Detailed Measurement Results for TACAS 2015

↓ To the results ↓

On this page we detail our most recent measurement results comparing some state-of-the-art model checkers to our algorithm based on models of the Model Checking Contest. A total of 7850 measurements were done with 4 tools. We process the collected data continuously, so this page is updated from time to time to present more detailed plots and descriptions.


The tools and algorithms included in the measurements are the following:

  • NuSMV2: traditional BDD-based fixed point computations,
  • nuXmv (NuSMV3): the newest generation of SAT-based model checking algorithms (so-called IC3), various abstraction and reduction techniques,
  • ITS-LTL: the newest variant of saturation based model checking algorithms based on different automaton representations and optimizations,
  • Hybrid MC: the prototype of our algorithm presented in the submitted paper currently implemented in C#.


The models used in the measurements are P/T models of the Model Checking Contest, please refer to their official website for details.

ITS was run on CAMI models converted from PNML models with CAMI2PNML.

NuSMV and nuXmv processed SMV models generated with our tool, evaluating variable bounds where possible.

Variable ordering files were generated by the Python scripts that come with ITS-Tools (heuristics 11, flat). All algorithms that accept variable oderings were run with the same ordering.

Models were split into scalable cathegories, yielding 29 types of models. Many of these contain more than one actual model instance, each of them instantiated with a different scaling parameter. The total number of measured model instances is 157.


50 random LTL expressions were generated for each type of models, containing atomic propositions referring to the common elements in the different instances of the model type. The expressions were generated by SPOT with a length of at most 15, filtering out pure boolean formulae. These expressions were converted into the native syntax of each tool (in the case of Hybrid-MC, SPOT was used to generate generalized Büchi automata).


The measurement package containing every artifact necessary for reproducing our results can be downloaded here. Each tool can be run separately with the correspongind shell scripts (cygwin is required on Windows), given that the directory structure is not changed.

WARNING: The measurement package contains executables in order to provide a way to exactly reproduce our results, use them only for this purpose. If you need any of the tools for other use, the newest versions are available from their official websites with the proper licensing (all of them are free for personal and academic use).

All measurements were done on identical server machines with Intel® Xeon™ processors (2.2 GHz) and 8 GB RAM. ITS and Hybrid MC were run on Microsoft Windows 7, while runtimes of NuSMV and NuXMV were measured on CentOS 6.5. Timeout was set to 600 seconds.


Processed runtime results of our measurements are available in CSV format.

The following three scatterplots visualize the relative performance of Hybrid MC compared to the other three tools and saturation-based state space generation. With the runtime of Hybrid MC on the X axis and the runtime of the other tool on the Y axis, each point corresponds to an individual measurement.
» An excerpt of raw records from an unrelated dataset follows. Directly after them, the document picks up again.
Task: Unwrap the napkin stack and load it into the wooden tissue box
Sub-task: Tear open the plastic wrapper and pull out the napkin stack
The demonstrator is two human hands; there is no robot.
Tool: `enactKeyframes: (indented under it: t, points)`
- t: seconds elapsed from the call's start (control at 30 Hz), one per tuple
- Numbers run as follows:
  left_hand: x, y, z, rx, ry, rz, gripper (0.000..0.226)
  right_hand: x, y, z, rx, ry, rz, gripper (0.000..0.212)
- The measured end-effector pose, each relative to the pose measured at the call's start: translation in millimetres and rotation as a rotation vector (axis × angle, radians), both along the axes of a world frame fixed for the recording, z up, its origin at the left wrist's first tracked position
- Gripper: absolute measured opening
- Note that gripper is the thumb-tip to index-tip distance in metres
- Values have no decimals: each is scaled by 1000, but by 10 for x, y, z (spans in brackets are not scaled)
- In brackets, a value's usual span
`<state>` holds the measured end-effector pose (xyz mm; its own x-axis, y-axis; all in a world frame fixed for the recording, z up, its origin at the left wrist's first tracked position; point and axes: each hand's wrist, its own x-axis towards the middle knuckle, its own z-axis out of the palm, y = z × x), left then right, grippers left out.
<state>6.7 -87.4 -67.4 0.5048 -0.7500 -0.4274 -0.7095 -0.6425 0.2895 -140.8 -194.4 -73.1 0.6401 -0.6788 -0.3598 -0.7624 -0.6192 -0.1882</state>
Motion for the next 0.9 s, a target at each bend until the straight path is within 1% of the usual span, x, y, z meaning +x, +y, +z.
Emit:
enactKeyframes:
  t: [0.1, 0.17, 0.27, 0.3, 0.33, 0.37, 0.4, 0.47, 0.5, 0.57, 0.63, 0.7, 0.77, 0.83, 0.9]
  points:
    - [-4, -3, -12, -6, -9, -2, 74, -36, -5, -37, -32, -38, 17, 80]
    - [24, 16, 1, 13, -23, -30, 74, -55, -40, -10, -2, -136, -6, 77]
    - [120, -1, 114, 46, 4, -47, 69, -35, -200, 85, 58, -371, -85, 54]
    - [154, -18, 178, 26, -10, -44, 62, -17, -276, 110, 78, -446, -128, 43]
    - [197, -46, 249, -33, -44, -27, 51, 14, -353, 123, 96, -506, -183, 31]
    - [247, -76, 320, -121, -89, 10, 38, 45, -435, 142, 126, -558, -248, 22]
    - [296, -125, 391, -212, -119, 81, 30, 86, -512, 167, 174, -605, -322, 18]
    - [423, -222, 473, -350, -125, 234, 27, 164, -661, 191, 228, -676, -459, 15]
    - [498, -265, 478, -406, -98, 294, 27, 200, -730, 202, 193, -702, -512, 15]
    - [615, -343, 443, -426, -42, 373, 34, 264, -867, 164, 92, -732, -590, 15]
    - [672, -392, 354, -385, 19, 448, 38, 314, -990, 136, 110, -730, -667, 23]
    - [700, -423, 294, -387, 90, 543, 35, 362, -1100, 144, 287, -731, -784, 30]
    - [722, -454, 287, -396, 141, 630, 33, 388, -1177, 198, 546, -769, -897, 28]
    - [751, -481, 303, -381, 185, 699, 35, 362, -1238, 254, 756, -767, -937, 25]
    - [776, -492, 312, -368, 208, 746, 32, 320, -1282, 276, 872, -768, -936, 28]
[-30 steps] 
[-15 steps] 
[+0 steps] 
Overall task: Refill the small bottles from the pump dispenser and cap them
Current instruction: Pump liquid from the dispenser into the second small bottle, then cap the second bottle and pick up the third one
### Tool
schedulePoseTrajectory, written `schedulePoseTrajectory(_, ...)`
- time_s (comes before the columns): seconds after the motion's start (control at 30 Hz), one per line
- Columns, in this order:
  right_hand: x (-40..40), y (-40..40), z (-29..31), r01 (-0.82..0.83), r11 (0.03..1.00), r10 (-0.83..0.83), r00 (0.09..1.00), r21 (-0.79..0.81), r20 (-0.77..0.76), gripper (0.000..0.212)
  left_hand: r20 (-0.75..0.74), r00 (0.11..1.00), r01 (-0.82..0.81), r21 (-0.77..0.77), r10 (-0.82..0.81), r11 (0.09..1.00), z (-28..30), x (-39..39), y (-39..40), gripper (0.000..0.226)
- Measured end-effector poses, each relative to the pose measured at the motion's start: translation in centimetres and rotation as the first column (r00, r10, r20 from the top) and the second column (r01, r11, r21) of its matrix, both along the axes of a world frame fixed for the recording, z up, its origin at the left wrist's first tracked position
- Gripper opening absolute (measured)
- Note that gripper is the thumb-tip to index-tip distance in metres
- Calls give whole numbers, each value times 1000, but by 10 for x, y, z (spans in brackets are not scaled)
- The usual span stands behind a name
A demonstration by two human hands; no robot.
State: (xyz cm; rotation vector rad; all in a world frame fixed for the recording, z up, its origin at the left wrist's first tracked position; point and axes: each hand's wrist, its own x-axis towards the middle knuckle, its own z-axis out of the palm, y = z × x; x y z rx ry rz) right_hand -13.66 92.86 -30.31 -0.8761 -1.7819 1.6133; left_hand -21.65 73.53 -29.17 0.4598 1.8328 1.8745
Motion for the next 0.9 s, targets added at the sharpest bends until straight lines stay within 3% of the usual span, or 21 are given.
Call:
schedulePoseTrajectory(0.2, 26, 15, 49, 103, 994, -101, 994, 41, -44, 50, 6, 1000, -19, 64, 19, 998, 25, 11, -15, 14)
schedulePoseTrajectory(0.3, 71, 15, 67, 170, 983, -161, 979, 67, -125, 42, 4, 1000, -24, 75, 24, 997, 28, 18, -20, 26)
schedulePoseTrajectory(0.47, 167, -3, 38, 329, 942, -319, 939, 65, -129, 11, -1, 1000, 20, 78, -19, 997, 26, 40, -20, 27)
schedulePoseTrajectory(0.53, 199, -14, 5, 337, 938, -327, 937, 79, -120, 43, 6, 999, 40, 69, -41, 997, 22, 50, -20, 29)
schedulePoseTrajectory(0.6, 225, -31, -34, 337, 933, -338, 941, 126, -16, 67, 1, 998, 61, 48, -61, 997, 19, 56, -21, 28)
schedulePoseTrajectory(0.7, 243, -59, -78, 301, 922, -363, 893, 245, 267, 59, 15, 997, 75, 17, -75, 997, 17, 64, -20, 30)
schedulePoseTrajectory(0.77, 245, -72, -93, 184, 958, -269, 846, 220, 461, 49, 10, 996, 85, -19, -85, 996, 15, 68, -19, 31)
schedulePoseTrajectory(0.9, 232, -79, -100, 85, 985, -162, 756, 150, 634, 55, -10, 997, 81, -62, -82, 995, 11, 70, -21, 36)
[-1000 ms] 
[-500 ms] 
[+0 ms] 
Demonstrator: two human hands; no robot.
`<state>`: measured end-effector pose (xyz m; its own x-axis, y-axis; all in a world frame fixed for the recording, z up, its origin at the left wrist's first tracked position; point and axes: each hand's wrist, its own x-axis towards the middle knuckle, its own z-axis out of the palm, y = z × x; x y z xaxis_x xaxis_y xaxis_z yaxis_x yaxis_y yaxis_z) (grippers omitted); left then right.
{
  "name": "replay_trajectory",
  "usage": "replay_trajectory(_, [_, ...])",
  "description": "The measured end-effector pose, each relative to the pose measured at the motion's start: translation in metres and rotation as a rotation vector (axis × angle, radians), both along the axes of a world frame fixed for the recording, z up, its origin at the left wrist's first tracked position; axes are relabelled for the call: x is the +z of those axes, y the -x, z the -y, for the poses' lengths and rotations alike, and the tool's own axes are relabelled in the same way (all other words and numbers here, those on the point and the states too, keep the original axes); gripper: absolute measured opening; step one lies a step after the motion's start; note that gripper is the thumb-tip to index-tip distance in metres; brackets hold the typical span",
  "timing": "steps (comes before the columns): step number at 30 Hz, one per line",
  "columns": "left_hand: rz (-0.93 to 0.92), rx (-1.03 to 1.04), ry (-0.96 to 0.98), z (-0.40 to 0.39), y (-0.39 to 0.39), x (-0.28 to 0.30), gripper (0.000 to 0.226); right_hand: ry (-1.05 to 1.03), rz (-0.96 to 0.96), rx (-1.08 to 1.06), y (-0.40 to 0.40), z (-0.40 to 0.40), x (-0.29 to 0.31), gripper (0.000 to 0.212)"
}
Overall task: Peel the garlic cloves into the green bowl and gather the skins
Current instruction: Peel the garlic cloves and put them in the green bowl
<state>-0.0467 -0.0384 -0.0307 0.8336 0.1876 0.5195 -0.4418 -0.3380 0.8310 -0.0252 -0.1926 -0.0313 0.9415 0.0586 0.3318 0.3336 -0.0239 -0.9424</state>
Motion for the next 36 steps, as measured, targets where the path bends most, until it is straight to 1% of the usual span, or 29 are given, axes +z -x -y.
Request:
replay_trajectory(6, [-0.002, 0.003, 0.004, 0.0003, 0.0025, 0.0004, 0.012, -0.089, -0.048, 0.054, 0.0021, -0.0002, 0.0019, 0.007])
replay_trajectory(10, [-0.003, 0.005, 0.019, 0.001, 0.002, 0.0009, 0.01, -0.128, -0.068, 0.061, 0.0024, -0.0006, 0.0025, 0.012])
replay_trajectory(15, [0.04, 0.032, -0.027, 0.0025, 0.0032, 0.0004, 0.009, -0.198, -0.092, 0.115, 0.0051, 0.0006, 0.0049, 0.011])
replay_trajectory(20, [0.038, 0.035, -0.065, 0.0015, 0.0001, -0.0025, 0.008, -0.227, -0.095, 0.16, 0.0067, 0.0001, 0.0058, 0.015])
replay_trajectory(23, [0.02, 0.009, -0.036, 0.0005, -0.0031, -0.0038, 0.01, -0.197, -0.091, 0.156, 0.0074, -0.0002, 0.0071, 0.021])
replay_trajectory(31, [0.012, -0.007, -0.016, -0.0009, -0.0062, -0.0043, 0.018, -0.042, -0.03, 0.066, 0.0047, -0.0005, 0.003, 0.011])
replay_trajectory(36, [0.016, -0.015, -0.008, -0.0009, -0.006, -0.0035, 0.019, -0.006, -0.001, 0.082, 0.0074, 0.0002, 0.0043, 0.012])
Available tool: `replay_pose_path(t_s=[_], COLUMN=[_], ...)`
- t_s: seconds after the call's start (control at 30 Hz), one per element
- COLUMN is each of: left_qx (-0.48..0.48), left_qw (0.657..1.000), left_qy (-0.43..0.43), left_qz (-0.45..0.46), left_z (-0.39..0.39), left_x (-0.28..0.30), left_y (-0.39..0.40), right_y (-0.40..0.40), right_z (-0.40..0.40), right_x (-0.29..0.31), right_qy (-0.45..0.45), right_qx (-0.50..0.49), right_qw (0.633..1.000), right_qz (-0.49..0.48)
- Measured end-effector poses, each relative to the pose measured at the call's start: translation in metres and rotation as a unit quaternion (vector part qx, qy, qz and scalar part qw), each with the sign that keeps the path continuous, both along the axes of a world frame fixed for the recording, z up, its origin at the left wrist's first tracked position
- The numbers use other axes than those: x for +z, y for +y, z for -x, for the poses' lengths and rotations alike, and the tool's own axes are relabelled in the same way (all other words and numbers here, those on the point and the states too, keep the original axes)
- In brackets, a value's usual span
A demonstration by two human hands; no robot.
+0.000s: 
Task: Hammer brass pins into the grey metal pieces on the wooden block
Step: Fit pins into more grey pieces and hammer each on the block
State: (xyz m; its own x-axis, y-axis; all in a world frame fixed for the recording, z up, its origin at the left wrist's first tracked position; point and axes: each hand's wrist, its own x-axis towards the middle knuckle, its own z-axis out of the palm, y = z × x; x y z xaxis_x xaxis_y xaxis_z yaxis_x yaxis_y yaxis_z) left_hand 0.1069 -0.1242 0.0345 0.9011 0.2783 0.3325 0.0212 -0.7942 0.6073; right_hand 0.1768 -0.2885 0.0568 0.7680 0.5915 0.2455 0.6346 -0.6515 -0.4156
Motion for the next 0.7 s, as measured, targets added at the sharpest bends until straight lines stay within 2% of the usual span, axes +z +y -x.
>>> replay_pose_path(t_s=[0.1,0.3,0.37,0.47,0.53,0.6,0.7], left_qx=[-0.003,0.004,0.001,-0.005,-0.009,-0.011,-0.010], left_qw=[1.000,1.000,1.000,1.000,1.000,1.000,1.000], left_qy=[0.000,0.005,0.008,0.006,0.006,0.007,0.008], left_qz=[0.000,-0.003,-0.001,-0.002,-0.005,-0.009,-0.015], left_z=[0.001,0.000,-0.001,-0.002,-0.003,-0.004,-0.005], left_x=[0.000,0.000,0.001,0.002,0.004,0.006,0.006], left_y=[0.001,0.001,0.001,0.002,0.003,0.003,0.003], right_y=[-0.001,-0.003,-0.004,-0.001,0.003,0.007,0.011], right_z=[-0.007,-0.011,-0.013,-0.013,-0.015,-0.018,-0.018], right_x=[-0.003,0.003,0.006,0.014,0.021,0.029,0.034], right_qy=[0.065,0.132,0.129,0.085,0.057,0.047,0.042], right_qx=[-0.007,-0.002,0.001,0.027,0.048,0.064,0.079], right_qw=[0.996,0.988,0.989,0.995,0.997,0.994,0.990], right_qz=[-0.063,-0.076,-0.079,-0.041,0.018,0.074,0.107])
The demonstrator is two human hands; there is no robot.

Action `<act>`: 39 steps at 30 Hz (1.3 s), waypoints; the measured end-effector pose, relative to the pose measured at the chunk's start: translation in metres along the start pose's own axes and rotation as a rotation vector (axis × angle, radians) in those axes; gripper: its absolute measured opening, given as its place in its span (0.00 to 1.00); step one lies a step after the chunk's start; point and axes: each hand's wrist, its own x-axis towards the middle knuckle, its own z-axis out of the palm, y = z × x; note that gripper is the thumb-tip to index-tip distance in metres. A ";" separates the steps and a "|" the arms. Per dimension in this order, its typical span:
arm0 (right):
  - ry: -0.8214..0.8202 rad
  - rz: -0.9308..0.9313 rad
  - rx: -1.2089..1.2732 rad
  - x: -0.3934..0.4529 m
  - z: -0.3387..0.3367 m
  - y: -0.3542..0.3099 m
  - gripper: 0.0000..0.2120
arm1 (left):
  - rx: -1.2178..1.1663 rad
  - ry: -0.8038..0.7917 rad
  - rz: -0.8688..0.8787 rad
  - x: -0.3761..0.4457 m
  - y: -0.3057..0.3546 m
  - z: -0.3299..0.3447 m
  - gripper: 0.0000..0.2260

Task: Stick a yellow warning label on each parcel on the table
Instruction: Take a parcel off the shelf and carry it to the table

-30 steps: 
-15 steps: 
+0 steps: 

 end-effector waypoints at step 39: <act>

When a point is in the upper-left half of the plot, Hybrid MC was faster. Be aware that the axes are logarithmic.

Points near the diagonal line mark cases in which runtimes were similar – the further the point is from this line, the higher the difference is. The following histogram quantifies this difference into different orders of magnitudes. The plot shows the distribution of the quotient tcompetitor/tHyb-MC on a logarithic scale. In addition, colors show if the property was valid or not.

While the histograms do not show the exact time taken to verify the cases, the following plot depicts the number of cases that can be verified given a certain timeout. The reason of Hybrid MC and ITS intersecting the X axis later is that they both use SPOT to generate the Büchi automaton representation of the LTL properties, which gives a nearly constant overhead.